Literatura & Psicología

22.3.21

El oficio de hilvanar palabras

 (Nota escrita para El sol de Tampico por el Día mundial de la poesía).


Nunca se me dio bien el bordado, mi abuela y mi madre intentaron alguna vez mostrarme, sin demasiado éxito, cómo crear graciosos relieves con hilos rojos y amarillos sobre la manta cruda; ¡y menos tuve talento para el tejido!, entrelazar uno a uno los hilos hasta formar el afelpado abrigo de un cuerpo. Me hubiera gustado ser capaz de crear estas narraciones sensoriales, ser como las tejedoras y bordadoras que hacen de la tela una página para tensar la trama de una historia palpable, así, por ejemplo, las artesanas huastecas: cada color, cada forma en su lugar para explicar el mundo. En cambio, algo aprendí sobre hilvanar palabras. Así mesmo lo decía mi abuela, cuyas variopintas expresiones yo hallaría luego en mis juveniles lecturas del Quijote –en las comunidades marginales el idioma se resiste a abandonar sus viejos usos–. Si Cervantes recurrió al metalenguaje, mi abuela desde la oralidad también hizo que la lengua pensara en sí misma, de una manera, claro, mucho más inocente, más ordinaria, más cercana a los ruidos del monte.
Esa imagen de las manos milagrosas de mi abuela bordando breves siluetas de flores y cosiendo galápagos de tela, su voz diciéndome por las mañanas, “ya recuérdate” –este arcaísmo de recordar por despertar que aún me fascina–, fueron para mí las expresiones más puras de la poesía.

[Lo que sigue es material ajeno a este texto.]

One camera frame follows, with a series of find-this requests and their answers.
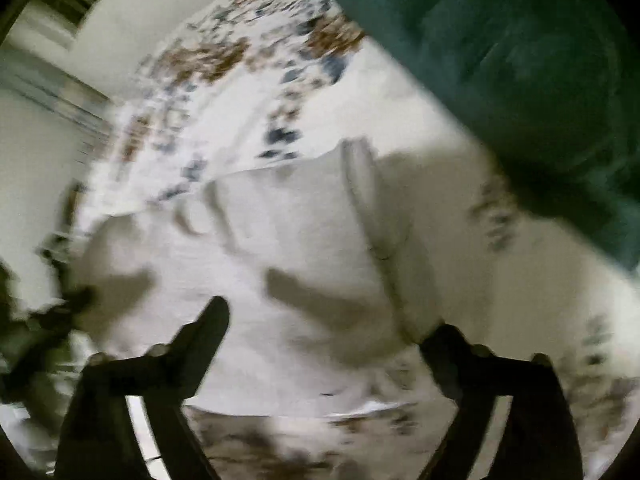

Si tuviera que dar una definición de lo que es la poesía diría que definir es una forma de encerrar, de meter en un ataúd el objeto definido; me gusta más la idea de pensar en imágenes, de aproximarnos al concepto desde una representación visual. Y cuando yo quiero decir algo sobre la poesía veo a mi abuela, veo sus flores rojas, veo sus tortuguitas con caparazón de fieltro. Las veo y las toco.
En las cosas cotidianas encuentro yo la punta del hilo para empezar a urdir un poema. Enhebro en mi aguja las sinestesias, el oxímoron, el ritmo de alguna canción o el maullido de un gato. Hago pespunte en la memoria para que no se me deshilachen las visiones de aquellos primeros años, cuando el mundo era nuevo, antes de las perdidizas canas, las estrías y la úlcera; antes de que yo me pusiera a escribir sobre la poesía, cuando me dedicaba simplemente a verla, a vivirla con esa pertinencia que tienen las niñas solitarias y conscientes del tiempo. La verdad, siempre supe que lo mío no era bordar en la tela, que a mí me tocaba tramar historias de otra forma, aunque hace un par de meses cosí una muñeca de manta para mi hija y bordé sus cejas con hilo rosa. Tal vez ella guarde esta imagen como amuleto, qué se yo, me gustaría que así fuera, o tal vez solo se destiña en su mente como sucederá con este pliego de periódico al final del día.